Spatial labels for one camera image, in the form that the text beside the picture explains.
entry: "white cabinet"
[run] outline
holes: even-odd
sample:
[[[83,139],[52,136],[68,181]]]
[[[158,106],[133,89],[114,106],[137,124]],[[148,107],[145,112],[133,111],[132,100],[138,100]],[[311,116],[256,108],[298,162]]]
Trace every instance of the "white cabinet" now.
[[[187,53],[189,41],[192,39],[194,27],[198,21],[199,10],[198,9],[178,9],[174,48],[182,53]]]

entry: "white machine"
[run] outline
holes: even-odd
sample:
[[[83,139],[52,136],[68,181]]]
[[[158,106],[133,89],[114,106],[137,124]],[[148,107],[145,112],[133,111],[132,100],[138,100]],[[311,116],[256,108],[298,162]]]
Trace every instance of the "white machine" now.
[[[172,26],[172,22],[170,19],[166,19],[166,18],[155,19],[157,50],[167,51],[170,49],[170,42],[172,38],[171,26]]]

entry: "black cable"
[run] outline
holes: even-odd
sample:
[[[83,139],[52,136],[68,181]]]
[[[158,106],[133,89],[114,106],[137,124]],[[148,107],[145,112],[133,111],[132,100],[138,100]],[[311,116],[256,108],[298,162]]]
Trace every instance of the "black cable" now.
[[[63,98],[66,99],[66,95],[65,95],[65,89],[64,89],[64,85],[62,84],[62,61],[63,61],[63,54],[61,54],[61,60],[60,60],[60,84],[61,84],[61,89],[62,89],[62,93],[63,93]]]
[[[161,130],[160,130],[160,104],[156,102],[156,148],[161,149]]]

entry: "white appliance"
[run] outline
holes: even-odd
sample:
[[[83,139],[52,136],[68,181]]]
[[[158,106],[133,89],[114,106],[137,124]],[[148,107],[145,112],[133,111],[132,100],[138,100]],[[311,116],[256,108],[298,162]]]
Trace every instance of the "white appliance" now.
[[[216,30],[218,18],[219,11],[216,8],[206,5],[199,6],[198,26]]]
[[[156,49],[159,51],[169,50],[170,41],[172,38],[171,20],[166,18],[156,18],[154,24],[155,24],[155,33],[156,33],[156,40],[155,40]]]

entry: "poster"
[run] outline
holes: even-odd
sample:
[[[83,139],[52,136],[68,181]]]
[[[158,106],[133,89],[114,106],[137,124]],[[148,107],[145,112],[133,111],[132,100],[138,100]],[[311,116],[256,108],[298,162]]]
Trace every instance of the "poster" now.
========
* _Work to complete_
In your answer, reproduce every entry exactly as it was written.

* _Output of the exercise_
Spatial labels for one camera image, in the form that the text beside the picture explains.
entry: "white cabinet"
[run] outline
holes: even-odd
sample:
[[[83,139],[52,136],[68,181]]]
[[[158,106],[133,89],[114,106],[137,124]],[[148,107],[145,112],[133,111],[132,100],[138,100]],[[311,116],[256,108],[298,162]]]
Trace every instance of the "white cabinet" now.
[[[187,53],[189,41],[192,39],[194,27],[198,21],[199,10],[198,9],[178,9],[174,48],[182,53]]]

entry: "white machine"
[run] outline
holes: even-odd
sample:
[[[83,139],[52,136],[68,181]]]
[[[158,106],[133,89],[114,106],[137,124]],[[148,107],[145,112],[133,111],[132,100],[138,100]],[[311,116],[256,108],[298,162]]]
Trace every instance of the "white machine" now.
[[[172,26],[172,22],[170,19],[166,19],[166,18],[155,19],[157,50],[167,51],[170,49],[170,42],[172,38],[171,26]]]

entry: "black cable"
[run] outline
holes: even-odd
sample:
[[[83,139],[52,136],[68,181]]]
[[[158,106],[133,89],[114,106],[137,124]],[[148,107],[145,112],[133,111],[132,100],[138,100]],[[311,116],[256,108],[298,162]]]
Trace every instance of the "black cable" now.
[[[63,98],[66,99],[66,95],[65,95],[65,89],[64,89],[64,85],[62,84],[62,61],[63,61],[63,54],[61,54],[61,60],[60,60],[60,84],[61,84],[61,89],[62,89],[62,93],[63,93]]]
[[[161,130],[160,130],[160,104],[156,102],[156,148],[161,149]]]

entry: "white appliance"
[run] outline
holes: even-odd
sample:
[[[83,139],[52,136],[68,181]]]
[[[158,106],[133,89],[114,106],[137,124]],[[148,107],[145,112],[133,111],[132,100],[138,100]],[[311,116],[256,108],[298,162]]]
Trace every instance of the "white appliance" now.
[[[216,30],[218,18],[219,11],[216,8],[206,5],[199,6],[198,26]]]
[[[156,49],[159,51],[169,50],[170,41],[172,38],[171,20],[166,18],[156,18],[154,24],[155,24],[155,33],[156,33],[156,40],[155,40]]]

entry: "poster"
[run] outline
holes: even-odd
sample:
[[[83,139],[52,136],[68,181]]]
[[[158,106],[133,89],[114,106],[137,124]],[[148,107],[145,112],[133,111],[132,100],[138,100]],[[311,116],[256,108],[298,162]]]
Trace every instance of the "poster" now.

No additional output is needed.